Fast way to add null after each char

B

Brad

std::string s = "easy";

std::string unicode_string;

std::string::const_iterator it,

for(it = s.begin(); it != s.end(); ++it)
{
unicode_string.push_back(*it);
unicode_string.push_back('\0');
}

The above for loop would make unicode_string look like this:

"e null a null s null y null"

Is there a faster way to do this... in place maybe?

Thanks for any tips,

Brad
 
F

Francesco S. Carta

std::string s = "easy";

std::string unicode_string;

std::string::const_iterator it,

for(it = s.begin(); it != s.end(); ++it)
{
unicode_string.push_back(*it);
unicode_string.push_back('\0');
}

The above for loop would make unicode_string look like this:

"e null a null s null y null"

Nay, it will make it look like "e\0a\0s\0y\0"... by the way, why do you
need to do such a thing?
Is there a faster way to do this... in place maybe?

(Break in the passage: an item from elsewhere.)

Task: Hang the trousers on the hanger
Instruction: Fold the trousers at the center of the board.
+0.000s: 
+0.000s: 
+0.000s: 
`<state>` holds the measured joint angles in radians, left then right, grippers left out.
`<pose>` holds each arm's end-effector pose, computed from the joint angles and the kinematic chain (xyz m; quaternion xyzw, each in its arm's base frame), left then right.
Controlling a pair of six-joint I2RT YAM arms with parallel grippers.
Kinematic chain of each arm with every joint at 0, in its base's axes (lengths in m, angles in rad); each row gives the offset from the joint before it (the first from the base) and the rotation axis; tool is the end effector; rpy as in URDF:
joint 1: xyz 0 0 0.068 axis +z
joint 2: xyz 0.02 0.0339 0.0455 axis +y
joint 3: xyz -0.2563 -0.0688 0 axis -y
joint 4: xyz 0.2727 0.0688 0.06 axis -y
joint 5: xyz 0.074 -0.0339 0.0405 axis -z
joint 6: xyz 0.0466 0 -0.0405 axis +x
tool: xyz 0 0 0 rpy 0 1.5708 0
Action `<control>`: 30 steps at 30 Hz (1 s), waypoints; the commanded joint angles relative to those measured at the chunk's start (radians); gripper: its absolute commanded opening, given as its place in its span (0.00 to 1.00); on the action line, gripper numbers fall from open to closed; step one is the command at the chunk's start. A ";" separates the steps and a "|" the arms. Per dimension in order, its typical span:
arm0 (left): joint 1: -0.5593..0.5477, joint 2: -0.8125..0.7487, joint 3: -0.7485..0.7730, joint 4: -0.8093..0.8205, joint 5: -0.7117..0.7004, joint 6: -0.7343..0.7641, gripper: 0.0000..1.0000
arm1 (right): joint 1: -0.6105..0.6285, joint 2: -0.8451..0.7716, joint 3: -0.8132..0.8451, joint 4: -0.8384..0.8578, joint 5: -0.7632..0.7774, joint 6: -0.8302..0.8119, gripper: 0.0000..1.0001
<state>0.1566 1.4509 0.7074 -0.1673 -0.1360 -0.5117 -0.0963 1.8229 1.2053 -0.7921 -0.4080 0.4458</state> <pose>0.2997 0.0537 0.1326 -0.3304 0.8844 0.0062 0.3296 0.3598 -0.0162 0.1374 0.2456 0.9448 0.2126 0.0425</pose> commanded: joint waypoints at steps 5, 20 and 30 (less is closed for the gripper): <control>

Faster, I don't know (measure it), in place, yes: use the
std::string::insert() method.
 
A

Alf P. Steinbach /Usenet

* Brad, on 05.09.2010 18:54:
std::string s = "easy";

std::string unicode_string;

std::string::const_iterator it,

for(it = s.begin(); it != s.end(); ++it)
{
unicode_string.push_back(*it);
unicode_string.push_back('\0');
}

The above for loop would make unicode_string look like this:

"e null a null s null y null"

Is there a faster way to do this... in place maybe?

Depends what you want.

It /seems/ that you're assuming a little-endian architecture, and that the
intent is to treat unicode_string as UTF-16 encoded (via some low level cast),
and that you're assuming that the original character encoding is Latin-1 or a
subset.

That's an awful lot of assumptions.

Look in the standard library for mbcstowcs or something like that, in the C
library, or 'widen'-functions in the C++ library.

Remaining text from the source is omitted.